What’s needed—instead of one-sided, extreme views on intellectual property—is a balance between openness and private interest. Innovation suffers when IP laws are too strong, but also when they’re not strong enough. Perhaps providing that balance is what made the collaboration between the HGP and Celera so transformative and so important. Now, as then, it shouldn’t have to be all-or-nothing, one or the other.

One intriguing compromise, proposed by Oskar Liivak of Cornell Law School, is that gene sequences could be treated like maps and charts. In a post on Forbes, journalist Daniel Fisher explains Liivak’s perspective:

A human gene is nothing more than a sequence of A’s, T’s, C’s and G’s representing the chemicals that make up the strands of a DNA molecule. Each gene has a beginning and an end, and determining where those are takes a lot of skill and experimentation. But a gene is not an invention in any conventional sense, because it wasn’t created by the hands of humans. In fact, if it isn’t an exact replica of what is found in nature, it is useless.
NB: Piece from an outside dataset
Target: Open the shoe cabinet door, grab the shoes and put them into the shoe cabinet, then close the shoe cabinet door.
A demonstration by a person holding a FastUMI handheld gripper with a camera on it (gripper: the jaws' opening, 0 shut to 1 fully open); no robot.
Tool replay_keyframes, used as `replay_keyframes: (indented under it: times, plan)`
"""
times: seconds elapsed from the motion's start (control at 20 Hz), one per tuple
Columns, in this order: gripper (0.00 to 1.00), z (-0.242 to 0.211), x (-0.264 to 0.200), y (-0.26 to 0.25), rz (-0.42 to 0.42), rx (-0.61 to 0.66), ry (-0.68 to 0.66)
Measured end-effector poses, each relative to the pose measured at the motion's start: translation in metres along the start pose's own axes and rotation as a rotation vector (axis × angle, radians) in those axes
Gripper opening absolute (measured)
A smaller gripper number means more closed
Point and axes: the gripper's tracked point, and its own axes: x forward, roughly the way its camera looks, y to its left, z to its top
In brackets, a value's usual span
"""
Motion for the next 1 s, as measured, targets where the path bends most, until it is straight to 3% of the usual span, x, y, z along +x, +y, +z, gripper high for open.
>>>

The same goes for maps. They require skill and work to create but done right, they’re an exact representation of the physical earth — if not, people can die. Yet even though a good map is nothing more than a copy of nature, they’ve been specifically covered by copyright law, a close cousin of patent law, at least since the 1700s.
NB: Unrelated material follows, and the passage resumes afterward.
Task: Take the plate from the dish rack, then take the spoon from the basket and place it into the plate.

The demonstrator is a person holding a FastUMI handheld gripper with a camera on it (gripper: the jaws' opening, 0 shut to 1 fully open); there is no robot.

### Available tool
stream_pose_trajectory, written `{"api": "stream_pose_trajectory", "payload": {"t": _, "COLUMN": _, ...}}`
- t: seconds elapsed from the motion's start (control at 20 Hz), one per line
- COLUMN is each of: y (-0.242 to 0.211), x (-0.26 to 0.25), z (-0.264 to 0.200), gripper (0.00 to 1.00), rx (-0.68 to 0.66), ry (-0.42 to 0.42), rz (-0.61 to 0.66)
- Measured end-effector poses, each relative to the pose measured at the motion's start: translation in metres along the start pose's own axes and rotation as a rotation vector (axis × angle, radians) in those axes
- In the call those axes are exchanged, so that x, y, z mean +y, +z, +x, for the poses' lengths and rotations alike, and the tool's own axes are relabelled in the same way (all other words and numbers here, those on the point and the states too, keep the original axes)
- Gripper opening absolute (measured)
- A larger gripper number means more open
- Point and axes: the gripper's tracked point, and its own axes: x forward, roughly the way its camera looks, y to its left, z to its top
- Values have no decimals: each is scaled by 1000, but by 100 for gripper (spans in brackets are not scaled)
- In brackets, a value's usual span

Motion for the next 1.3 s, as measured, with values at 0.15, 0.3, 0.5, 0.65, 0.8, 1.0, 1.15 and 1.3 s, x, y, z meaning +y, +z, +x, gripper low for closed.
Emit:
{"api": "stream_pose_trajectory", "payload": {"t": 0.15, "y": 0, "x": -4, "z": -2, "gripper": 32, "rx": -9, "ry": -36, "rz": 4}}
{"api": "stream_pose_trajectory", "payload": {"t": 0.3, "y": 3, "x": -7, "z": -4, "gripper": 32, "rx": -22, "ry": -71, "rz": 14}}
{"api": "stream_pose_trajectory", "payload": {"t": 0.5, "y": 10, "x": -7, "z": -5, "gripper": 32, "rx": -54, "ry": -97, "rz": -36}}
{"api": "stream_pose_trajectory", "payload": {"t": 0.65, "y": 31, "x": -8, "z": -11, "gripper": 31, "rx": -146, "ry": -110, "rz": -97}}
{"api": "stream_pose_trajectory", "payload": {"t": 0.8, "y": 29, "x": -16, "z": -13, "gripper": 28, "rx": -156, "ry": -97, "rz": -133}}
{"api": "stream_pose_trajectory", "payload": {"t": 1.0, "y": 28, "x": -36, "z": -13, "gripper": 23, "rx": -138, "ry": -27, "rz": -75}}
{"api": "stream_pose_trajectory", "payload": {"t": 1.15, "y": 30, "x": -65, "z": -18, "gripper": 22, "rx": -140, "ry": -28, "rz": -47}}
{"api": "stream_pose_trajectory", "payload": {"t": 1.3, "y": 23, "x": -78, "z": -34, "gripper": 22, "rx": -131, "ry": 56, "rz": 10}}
Under copyright protection, Liivak argues, companies wouldn’t have exclusive rights on their gene sequence. Just like geographical maps, genetic maps would be protected from copycats but wouldn’t prevent others from going out and making their own maps. “These are all far from the absolute ban on copying that patents provide, and would solve the problem facing researchers who must isolate a patented gene sequence in order to study it,” writes Fisher. The full post, published here, is well worth the read.

Unfortunately Fisher doesn’t hold out much hope that either side of Myriad v. AMP will seize the opportunity for a compromise. “Defenders of gene patents have billions of dollars invested in their position, and opponents tend to be ideologically opposed to the idea of commercializing genes, full stop.”